What needs to be done: When you restate the data, keep every word as it is and drop the images.

Dataset items:
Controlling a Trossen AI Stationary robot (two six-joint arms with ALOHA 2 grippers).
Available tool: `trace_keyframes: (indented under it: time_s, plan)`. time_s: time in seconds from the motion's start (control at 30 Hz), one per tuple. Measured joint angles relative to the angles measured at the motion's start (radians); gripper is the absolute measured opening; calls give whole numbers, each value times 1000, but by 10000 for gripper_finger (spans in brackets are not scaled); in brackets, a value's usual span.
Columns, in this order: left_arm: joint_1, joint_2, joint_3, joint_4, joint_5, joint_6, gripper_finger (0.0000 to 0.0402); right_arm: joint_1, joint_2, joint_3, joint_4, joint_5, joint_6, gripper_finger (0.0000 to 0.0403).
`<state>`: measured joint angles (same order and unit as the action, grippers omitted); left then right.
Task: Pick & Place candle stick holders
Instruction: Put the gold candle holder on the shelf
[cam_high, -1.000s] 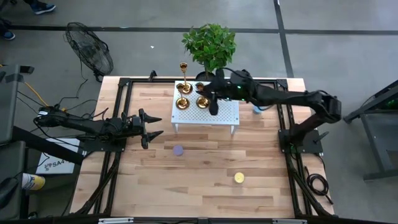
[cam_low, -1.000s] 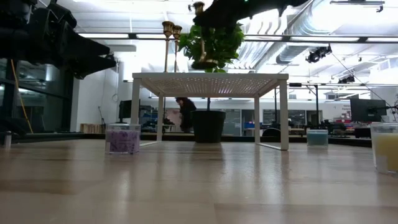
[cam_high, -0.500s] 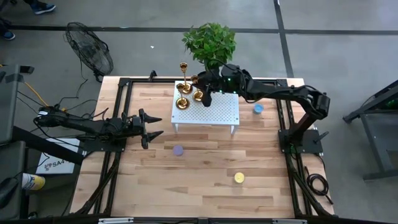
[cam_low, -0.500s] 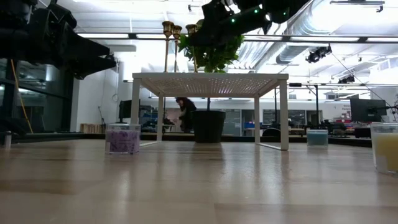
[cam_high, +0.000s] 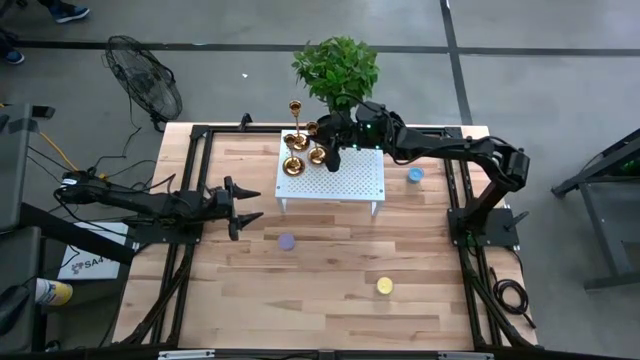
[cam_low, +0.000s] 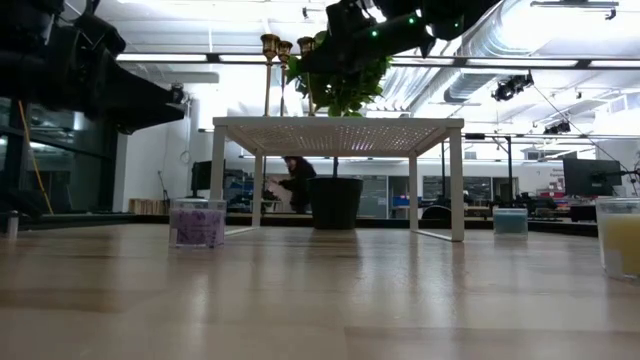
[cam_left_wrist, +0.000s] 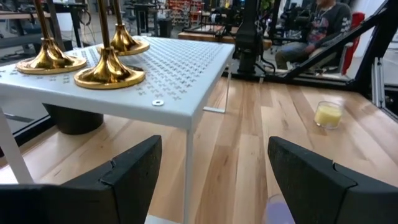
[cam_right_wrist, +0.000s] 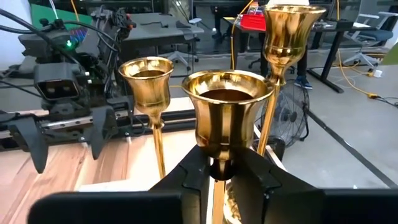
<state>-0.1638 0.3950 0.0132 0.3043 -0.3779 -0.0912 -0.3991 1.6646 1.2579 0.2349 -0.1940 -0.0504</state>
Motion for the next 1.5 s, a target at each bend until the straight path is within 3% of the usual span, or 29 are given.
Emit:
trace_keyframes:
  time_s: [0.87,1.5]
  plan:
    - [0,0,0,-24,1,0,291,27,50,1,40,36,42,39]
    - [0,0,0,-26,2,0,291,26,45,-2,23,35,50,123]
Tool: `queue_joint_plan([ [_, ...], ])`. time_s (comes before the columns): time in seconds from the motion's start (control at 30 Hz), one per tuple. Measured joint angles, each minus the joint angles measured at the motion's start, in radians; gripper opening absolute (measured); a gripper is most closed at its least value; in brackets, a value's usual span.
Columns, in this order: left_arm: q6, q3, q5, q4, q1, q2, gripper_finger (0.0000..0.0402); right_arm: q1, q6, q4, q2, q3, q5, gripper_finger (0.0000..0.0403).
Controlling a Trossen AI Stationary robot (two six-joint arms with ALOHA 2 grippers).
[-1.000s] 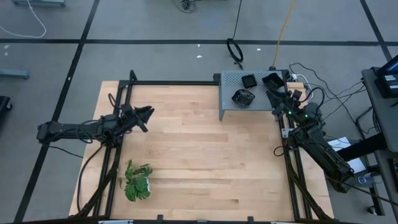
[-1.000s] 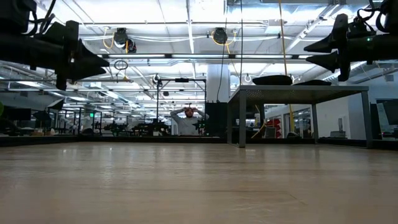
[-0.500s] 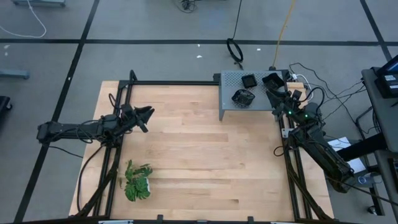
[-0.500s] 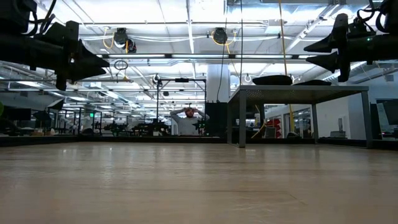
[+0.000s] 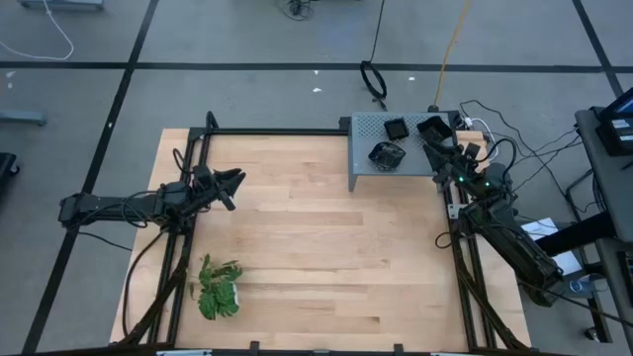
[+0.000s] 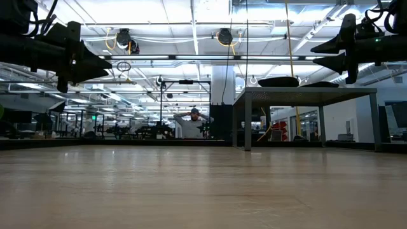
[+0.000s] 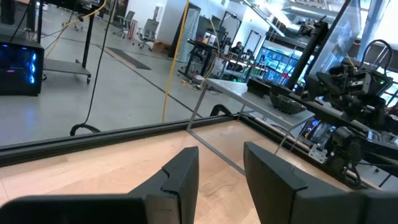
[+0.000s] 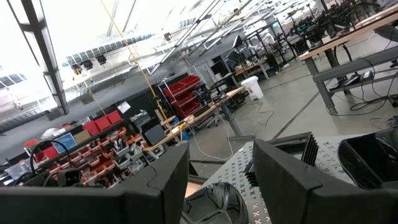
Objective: Pick & Place Mini shaped plates
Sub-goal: Return to Home Position
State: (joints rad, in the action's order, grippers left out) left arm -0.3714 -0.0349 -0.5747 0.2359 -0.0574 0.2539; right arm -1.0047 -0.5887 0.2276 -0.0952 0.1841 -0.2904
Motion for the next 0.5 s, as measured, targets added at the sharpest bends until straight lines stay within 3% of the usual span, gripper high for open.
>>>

Exercise answer:
Controlling a Trossen AI Stationary robot (two six-joint arms with ALOHA 2 grippers).
Available tool: `trace_keyframes: (indented under it: time_s, plan)`. time_s: time in seconds from the motion's start (control at 30 Hz), one per tuple. Measured joint angles relative to the angles measured at the motion's start (radians); gripper is the absolute measured opening; calls give whole numbers, each value times 1000, but by 10000 for gripper_finger (spans in brackets are not scaled); in brackets, a value's usual span.
Columns, in this order: left_arm: joint_1, joint_2, joint_3, joint_4, joint_5, joint_6, gripper_finger (0.0000 to 0.0402); right_arm: joint_1, joint_2, joint_3, joint_4, joint_5, joint_6, gripper_finger (0.0000 to 0.0403).
`<state>`: measured joint angles (same order and unit as the action, grippers omitted); left then right.
Task: Pick & Place candle stick holders
Instruction: Put the gold candle holder on the shelf
[cam_high, -1.000s] 
[cam_low, -1.000s] 
[cam_high, -0.500s] 
[cam_low, -0.500s] 
[cam_high, +0.000s] 
[cam_low, +0.000s] 
[cam_left_wrist, +0.000s] 
[cam_right_wrist, +0.000s] 
<state>-0.1638 0.3950 0.0132 0.3043 -0.3779 -0.0912 -0.3991 1.6646 1.2579 0.2349 -0.1940 -0.0504</state>
Motion for the next 1.5 s, a target at each bend until the straight path is within 3% of the usual span, or 29 are given.
Emit:
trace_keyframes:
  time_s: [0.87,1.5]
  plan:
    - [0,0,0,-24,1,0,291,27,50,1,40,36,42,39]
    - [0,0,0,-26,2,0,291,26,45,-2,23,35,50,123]
Tool: `queue_joint_plan([ [_, ...], ])`. time_s (comes before the columns): time in seconds from the motion's start (control at 30 Hz), one per tuple. Measured joint angles, each minus the joint angles measured at the motion's start, in radians; gripper opening absolute (measured); a gripper is most closed at its least value; in brackets, a value's usual span.
Columns, in this order: left_arm: q6, q3, q5, q4, q1, q2, gripper_finger (0.0000..0.0402); right_arm: q1, q6, q4, q2, q3, q5, gripper_finger (0.0000..0.0403).
Controlling a Trossen AI Stationary robot (two six-joint arms with ALOHA 2 grippers).
[-1.000s] 
[-1.000s] 
[-0.500s] 
[-0.500s] 
[+0.000s] 
[+0.000s] 
[+0.000s] 
[+0.000s] 
Objective: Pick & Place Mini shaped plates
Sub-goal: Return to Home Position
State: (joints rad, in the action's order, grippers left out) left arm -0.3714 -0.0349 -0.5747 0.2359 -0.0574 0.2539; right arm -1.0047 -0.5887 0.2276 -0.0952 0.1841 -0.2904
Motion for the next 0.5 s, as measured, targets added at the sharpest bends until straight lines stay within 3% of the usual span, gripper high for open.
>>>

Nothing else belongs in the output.